How does a stock market investor make money?

A stock market investor can make a profit in two ways:

  • The stock’s price increases, and stockholders sell shares. So…buy low, sell higher = profit. But you must sell your shares in order to get the profit. If you don’t sell, it’s merely a profit (or loss) on paper and you don’t receive any payment.
  • A dividend is paid out. Dividends are to stocks, like interest is to a savings account. A company’s board of directors approves dividend payouts. Each stockholder collects the dividend for every share owned as long as the shares are owned at the end of the time period announced.

The stockholder gets a dividend check (for all shares owned) no matter if their stock shows a profit or a loss at dividend payout time. Considered a reward for those who invested in the company, dividends are usually paid on a regular time period, like quarterly or annually. A stockholder can spend the dividend check, re-invest the dividend in more company stock, or buy a different investment.

Not every stock pays a dividend, however. Young start-ups, new IPOs and companies considered to be very high-growth often won’t pay a dividend, because they want to plow profits back into growing. Consistent dividend-paying companies are usually large, established corporations that are doing well, steadily growing.

A company that offers a dividend shows a sign of strength by paying the dividend consistently for years and by increasing the amount of the dividend regularly. As a stock investor, I appreciate a good dividend.

What dividends can do for a stock market investor

Let’s take a real example of how dividends can benefit a stockholder: A father bought one share of

Coca Cola for his young son and daughter. He made the purchase in 1919, the very year Coca Cola became a publicly traded stock. He paid $40 for a share, plus the stock had a small dividend. Though the company’s beverages were popular, the father knew his kids were too young to think about their Coca Cola stock for years. So 20 years go by.

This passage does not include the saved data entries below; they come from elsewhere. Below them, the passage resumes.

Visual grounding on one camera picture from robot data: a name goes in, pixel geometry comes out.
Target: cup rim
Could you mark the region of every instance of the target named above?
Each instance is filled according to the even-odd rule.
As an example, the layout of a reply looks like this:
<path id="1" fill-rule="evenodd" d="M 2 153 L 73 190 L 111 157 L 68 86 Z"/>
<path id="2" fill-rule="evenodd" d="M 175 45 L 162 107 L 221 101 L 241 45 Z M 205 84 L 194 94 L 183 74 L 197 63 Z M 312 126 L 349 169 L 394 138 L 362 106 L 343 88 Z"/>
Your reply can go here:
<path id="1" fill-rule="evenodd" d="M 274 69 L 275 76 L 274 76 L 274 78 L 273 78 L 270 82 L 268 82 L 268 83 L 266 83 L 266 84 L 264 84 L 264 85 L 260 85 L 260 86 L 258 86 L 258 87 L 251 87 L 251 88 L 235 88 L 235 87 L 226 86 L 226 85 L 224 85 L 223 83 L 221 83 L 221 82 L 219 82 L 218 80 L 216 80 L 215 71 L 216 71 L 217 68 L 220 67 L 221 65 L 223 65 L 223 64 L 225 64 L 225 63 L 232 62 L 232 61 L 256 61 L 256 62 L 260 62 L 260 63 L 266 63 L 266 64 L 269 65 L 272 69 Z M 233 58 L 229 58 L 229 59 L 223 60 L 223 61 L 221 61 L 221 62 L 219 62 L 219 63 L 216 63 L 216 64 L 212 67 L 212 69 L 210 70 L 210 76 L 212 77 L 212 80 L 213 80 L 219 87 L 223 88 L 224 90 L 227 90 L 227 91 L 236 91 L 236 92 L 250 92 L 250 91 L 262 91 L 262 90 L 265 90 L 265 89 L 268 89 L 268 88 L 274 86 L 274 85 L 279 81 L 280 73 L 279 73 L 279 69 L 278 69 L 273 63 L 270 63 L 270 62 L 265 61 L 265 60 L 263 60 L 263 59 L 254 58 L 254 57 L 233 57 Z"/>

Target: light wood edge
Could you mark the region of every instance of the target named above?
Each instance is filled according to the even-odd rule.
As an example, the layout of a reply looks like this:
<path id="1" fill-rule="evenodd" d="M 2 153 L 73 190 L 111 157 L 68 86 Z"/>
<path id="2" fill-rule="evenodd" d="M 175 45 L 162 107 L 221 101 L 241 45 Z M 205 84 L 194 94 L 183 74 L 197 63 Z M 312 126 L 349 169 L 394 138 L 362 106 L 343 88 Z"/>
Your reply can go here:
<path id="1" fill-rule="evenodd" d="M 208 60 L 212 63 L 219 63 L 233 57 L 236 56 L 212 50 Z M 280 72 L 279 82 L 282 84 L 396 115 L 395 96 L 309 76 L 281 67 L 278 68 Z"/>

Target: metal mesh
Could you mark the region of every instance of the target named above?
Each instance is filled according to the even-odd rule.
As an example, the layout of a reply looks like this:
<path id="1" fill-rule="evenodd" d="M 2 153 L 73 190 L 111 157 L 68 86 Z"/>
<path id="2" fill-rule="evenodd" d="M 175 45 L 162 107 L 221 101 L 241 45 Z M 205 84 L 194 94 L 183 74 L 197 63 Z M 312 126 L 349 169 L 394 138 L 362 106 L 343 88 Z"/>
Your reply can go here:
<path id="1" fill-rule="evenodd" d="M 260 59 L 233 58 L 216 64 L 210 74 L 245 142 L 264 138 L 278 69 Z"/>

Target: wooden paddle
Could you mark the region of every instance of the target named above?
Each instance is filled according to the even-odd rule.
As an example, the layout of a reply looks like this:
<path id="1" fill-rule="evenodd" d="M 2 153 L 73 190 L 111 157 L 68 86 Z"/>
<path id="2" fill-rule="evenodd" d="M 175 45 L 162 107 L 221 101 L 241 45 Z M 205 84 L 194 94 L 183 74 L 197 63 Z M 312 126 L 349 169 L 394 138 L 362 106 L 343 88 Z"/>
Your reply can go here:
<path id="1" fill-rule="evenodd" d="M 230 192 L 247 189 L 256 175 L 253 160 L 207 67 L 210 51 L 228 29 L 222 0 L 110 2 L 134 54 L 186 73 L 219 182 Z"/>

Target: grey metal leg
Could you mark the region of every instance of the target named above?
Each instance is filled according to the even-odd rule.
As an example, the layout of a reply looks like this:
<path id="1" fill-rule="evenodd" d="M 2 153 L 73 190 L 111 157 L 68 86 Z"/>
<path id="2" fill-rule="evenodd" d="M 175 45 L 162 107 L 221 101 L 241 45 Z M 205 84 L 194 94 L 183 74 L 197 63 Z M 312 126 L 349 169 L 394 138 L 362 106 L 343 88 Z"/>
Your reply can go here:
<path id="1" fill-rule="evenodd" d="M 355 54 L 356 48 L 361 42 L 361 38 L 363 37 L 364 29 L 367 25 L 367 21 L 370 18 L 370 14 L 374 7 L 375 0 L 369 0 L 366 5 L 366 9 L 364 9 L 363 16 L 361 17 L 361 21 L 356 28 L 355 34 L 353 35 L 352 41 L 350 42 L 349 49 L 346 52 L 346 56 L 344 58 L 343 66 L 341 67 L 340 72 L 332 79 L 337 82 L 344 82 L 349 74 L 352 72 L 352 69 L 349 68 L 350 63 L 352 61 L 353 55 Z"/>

In 1938, the son’s one share of Coca Cola had grown to $3,277. Since he wanted to buy a house, the son sold and used his profit for a tidy down payment (hey, it’s 1938). The daughter did not sell her stock.

A few more years pass, and it’s 1985. While the Coca Cola company had several down years where the stock struggled, the company hung in there. The daughter, now 65, noticed that her Coca Cola dividends kept plugging along, boosting the value of her nest egg. Her stock is now worth $93,000. She doesn’t need to sell, so she leaves it alone.

Another 8 years pass quickly. Coca Cola stock remains steady, and the daughter loves that dividends keep piling into her account. Her one share of stock has grown into a very sizable nest egg – over $2 million. Isn’t the magic of compounding awesome?!

Can we still be in the stock market & build such a nest egg?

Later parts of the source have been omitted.